Duran es ahora un hombre que habla a destiempo y que a nadie convence.
El presidente de UDC debió detener en la medida de sus posibilidades —retirando el apoyo de su partido— a una alternativa
separatista como la que se planteó por CDC (“Un Estado propio en
Europa”) groseramente inconstitucional y, luego, cuando las urnas
ofrecieron su dictamen, le correspondía a Duran tascar el freno a un Mas
que había errado de tal manera que su continuidad sólo podía llevar a
Cataluña a donde la ha conducido: a una enorme ficción que acabará como el rosario de la aurora.
El democristiano catalán ha de ser muy consciente de que su actitud ha
provocado una simétrica decepción —de los independentistas y de los que
no lo son— agudizada con la lectura del pacto CiU-ERC y por los
derroteros por los que el jueves y ayer se desenvolvió la investidura de
Mas en el Parlamento de Cataluña.
Duran Lleida era el político mejor valorado en las encuestas;
el hombre moderado y responsable; la voz parlamentaria de la sensatez;
el líder que equilibraba lo propio con lo general; la gran figura
periférica —¿Cambó?— que antes o después podría ser ministro del
Gobierno de España y encarnar el catalanismo del siglo XXI. Y todo
eso —por el momento— se ha esfumado.
Duran forma parte de la debilidad
de los líderes nacionalistas que antes de reconocer su error y
rectificar con inteligencia han emprendido una huida del brazo de los
republicanos independentistas que además de despreciarles –he ahí la
historia, he ahí los dos tripartitos en la Generalitat— pretenden
sustituirles en el liderazgo del catalanismo político, si bien
radicalizado, independentista y excluyente.
Unió Democrática de
Catalunya no es un partido de antes de ayer. Se fundó en los años
treinta del siglo pasado. Ha sido y es un partido de elites ilustradas,
con líderes que aprecian los valores éticos, nacionalistas pero
pragmáticos, reivindicativos pero realistas, que han venido encarnando el ala moderada de la federación nacionalista catalana.
El
actual era su momento histórico, el de plantarse ante una iniciativa
doblemente incompatible con su programa y con su trayectoria: secesión
sí o sí (es decir, inconstitucional si preciso fuere) y gestión
económico-social propia de un esquema ideológico izquierdista. No puede
quejarse Duran Lleida de que unos y otros le reclamen lo que
comprometió: en Cataluña, al “Estado propio en Europa”, y fuera de Cataluña, a la legalidad constitucional.

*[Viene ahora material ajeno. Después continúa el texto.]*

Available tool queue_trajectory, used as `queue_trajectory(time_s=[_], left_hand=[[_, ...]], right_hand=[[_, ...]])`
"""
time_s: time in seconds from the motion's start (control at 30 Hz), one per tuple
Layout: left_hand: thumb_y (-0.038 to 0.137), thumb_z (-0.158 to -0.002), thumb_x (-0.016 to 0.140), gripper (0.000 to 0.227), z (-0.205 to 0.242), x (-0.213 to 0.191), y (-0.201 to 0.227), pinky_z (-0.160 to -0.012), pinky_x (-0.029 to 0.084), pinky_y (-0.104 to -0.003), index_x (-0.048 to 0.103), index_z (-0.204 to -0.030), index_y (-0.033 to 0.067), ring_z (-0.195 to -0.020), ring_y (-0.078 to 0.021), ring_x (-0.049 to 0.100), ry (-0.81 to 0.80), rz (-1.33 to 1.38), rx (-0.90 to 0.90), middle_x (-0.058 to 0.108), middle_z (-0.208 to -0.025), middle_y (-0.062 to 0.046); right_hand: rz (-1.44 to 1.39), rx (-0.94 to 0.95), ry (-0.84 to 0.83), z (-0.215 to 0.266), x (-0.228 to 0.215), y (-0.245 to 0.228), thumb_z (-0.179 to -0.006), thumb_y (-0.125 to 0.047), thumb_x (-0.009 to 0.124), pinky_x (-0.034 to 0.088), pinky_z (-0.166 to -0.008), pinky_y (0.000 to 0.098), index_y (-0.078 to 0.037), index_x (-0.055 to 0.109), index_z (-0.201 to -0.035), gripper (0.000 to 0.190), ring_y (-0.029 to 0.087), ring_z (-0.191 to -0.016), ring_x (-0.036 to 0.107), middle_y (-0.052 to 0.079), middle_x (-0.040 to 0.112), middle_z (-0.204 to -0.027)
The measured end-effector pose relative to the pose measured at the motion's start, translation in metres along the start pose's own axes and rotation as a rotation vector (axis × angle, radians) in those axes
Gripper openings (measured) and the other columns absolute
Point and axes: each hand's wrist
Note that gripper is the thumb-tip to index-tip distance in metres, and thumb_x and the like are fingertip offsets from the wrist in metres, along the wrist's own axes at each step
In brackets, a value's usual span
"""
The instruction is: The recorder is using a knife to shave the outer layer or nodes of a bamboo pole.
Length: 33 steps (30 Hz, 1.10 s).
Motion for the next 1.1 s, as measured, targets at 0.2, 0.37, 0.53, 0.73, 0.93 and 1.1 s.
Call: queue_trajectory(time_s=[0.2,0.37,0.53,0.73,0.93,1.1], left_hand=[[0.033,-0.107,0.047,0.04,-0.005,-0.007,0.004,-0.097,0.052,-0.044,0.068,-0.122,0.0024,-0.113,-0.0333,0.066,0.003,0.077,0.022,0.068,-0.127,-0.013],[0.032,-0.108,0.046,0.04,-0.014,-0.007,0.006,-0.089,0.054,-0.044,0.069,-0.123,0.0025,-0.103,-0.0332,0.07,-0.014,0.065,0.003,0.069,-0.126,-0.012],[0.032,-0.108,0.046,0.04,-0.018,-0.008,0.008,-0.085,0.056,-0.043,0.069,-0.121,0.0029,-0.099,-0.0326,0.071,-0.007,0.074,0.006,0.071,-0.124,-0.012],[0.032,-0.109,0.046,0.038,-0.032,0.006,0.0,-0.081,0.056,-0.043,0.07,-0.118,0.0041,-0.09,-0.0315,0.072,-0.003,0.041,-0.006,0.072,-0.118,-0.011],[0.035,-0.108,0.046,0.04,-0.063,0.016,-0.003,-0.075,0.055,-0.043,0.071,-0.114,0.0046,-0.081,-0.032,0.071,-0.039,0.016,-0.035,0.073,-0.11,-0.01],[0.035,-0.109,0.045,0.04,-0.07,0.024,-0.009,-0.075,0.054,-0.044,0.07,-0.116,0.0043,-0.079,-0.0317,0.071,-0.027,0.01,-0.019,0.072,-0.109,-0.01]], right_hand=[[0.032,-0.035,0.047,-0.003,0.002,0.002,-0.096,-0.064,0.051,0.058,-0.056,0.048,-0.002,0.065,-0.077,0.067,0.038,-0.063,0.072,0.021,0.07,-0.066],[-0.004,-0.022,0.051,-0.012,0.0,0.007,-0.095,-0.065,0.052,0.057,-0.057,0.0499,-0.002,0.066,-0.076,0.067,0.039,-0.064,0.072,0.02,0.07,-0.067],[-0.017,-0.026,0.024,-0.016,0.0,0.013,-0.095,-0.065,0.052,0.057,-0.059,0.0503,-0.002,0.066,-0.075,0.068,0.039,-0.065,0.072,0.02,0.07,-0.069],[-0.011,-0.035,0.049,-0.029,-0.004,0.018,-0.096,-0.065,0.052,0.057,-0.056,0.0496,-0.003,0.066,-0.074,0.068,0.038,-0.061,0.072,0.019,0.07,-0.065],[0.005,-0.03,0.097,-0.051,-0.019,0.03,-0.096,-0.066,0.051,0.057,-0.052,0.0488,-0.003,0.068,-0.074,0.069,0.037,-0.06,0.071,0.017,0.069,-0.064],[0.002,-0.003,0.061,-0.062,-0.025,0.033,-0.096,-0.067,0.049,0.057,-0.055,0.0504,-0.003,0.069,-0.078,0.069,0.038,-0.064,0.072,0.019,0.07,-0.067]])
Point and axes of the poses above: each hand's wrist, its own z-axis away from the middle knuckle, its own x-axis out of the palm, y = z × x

Sostener que no está ni con unos ni con otros —“ni blanco, ni negro, ni
independentistas, ni unionistas”, ha dicho— es situarse en el terreno de nadie.
La
práctica coalición de CiU y ERC le ofrecerá en el futuro oportunidad de
redimirse de su error de juicio. Ha jugado con un ventajismo
desasosegante: silencio primero, suponiendo que CiU lograría una
“mayoría excepcional” y remoloneando, después, cuando no sólo no la
obtuvo el 25-N sino que cosechó un excepcional fracaso.

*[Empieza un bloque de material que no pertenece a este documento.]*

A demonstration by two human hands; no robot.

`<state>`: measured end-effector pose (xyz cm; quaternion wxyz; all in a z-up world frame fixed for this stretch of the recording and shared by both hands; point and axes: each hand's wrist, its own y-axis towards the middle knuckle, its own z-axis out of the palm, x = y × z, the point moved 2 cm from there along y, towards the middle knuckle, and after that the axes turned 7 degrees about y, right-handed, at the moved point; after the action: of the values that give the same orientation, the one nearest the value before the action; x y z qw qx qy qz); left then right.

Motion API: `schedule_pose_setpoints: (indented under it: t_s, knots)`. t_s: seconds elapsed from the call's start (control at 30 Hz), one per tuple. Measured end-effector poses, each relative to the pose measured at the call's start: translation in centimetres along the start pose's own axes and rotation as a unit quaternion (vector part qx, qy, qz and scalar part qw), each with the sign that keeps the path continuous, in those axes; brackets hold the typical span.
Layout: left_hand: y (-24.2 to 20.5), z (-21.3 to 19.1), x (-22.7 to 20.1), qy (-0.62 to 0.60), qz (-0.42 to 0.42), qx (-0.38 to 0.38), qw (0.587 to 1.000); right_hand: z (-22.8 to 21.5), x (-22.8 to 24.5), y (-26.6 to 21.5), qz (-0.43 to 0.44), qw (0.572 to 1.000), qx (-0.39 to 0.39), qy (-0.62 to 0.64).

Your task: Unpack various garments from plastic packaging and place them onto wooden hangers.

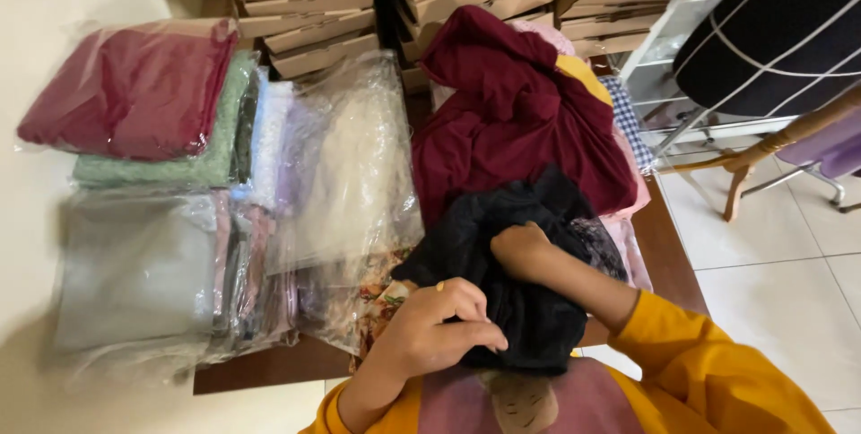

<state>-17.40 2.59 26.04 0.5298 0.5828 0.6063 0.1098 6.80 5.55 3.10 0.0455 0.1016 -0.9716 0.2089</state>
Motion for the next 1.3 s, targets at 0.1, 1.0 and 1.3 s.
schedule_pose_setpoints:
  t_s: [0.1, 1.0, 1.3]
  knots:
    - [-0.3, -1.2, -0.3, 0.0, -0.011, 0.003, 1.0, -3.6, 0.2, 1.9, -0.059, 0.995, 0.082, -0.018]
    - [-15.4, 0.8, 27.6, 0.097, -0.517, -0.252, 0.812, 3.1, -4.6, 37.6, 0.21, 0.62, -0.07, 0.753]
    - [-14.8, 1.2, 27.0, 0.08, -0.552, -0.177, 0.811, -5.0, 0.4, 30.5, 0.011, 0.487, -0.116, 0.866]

El juego de la ambigüedad es en política el más difícil
porque del tactismo al funambulismo posicional el trecho es muy corto.

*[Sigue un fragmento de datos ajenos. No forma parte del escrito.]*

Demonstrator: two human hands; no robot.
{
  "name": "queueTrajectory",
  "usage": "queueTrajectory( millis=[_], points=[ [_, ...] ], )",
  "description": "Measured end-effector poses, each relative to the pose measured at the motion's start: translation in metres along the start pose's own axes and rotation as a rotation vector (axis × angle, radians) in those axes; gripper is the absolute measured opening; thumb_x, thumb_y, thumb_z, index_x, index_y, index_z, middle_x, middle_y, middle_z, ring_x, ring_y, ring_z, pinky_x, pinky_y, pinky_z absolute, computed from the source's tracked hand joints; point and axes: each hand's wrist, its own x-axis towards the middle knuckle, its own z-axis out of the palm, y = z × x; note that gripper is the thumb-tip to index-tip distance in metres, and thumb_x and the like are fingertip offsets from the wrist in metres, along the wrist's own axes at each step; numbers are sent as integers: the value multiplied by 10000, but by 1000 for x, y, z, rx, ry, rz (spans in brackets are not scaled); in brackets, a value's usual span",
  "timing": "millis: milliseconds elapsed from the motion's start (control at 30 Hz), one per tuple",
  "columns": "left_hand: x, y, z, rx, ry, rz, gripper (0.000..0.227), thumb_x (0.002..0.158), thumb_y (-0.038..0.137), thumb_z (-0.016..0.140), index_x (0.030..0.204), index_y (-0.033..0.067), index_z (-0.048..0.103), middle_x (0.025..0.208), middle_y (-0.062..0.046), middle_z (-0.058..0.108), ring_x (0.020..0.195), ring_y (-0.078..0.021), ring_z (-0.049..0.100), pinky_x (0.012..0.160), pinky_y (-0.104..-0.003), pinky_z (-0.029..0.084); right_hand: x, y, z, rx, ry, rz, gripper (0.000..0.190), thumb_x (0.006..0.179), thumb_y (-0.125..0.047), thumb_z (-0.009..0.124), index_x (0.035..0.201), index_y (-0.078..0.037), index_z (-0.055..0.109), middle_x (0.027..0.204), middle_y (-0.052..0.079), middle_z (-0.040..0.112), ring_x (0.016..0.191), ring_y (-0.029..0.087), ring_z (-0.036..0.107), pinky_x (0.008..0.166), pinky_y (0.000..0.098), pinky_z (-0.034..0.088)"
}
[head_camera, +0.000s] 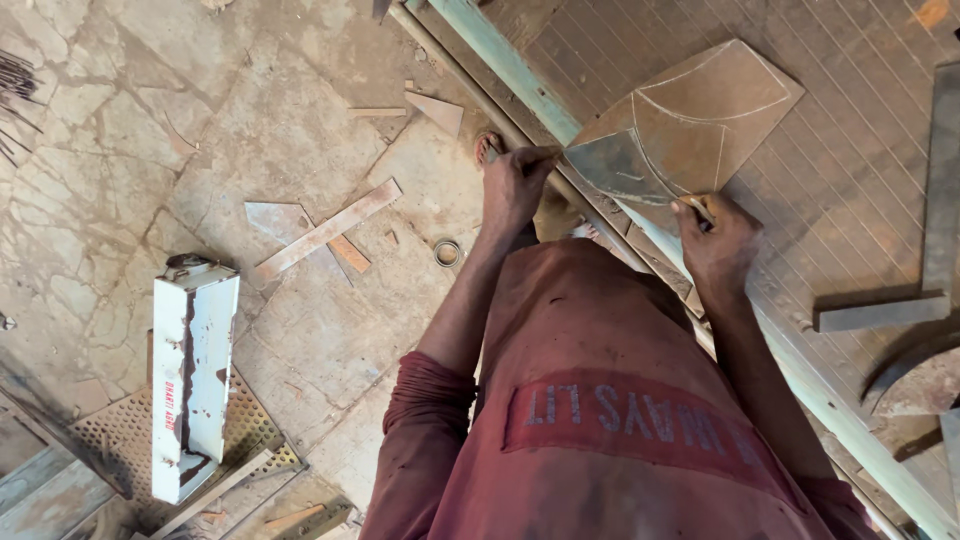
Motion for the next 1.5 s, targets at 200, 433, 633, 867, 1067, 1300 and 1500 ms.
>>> queueTrajectory(
  millis=[200,433,633,867,1067,1300,1500],
  points=[
    [-2,10,12,-13,35,-119,211,872,211,799,1011,52,798,851,-103,800,728,-155,768,702,-299,593,-3,6,1,-33,-1,16,207,946,-192,857,997,-27,743,858,151,716,709,281,679,698,387,522],
    [2,21,12,-19,39,-102,193,864,188,786,1013,64,791,848,-70,800,734,-138,770,713,-288,602,-7,18,8,-29,49,-7,212,959,-204,842,1040,-33,747,911,144,742,745,258,704,705,402,559],
    [7,9,12,-49,3,-55,170,866,170,786,987,50,783,864,-81,798,754,-143,764,718,-296,608,-3,25,11,-42,6,68,205,964,-230,844,1011,-51,759,870,141,748,701,276,706,677,406,560],
    [9,8,12,-18,-22,-71,155,871,175,792,963,50,786,856,-79,797,752,-138,761,708,-291,596,1,23,9,-16,55,33,204,942,-212,835,996,-36,748,865,146,739,708,261,710,676,391,561],
    [7,11,10,-3,-12,-30,170,862,161,798,984,47,771,843,-77,786,725,-137,743,692,-298,590,3,21,9,-30,68,40,162,948,-173,819,979,-37,738,805,127,710,653,241,669,649,395,538],
    [8,10,9,-59,-41,-39,163,872,150,776,994,42,769,828,-80,787,714,-145,741,685,-307,583,2,26,11,-20,59,6,149,958,-162,817,973,-43,728,775,119,680,630,236,633,639,399,519],
    [5,9,5,-55,-35,-20,171,913,154,746,1049,56,777,868,-88,796,772,-160,775,722,-304,592,2,33,13,-67,35,37,143,965,-183,832,974,-71,743,784,90,698,630,204,643,620,382,521]
  ],
)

Duran lo ha manejado mal. Muy mal. No mató a Kennedy, seguramente, pero
ha pegado una estocada hasta la empuñadura —mortal— a su credibilidad y a la de la histórica UDC que dirige.
Provocando una decepción transversal que solo revertirá si cuando se
plantee formalmente el órdago secesionista, él y su partido regresan al
terreno en el que históricamente han sido reconocibles.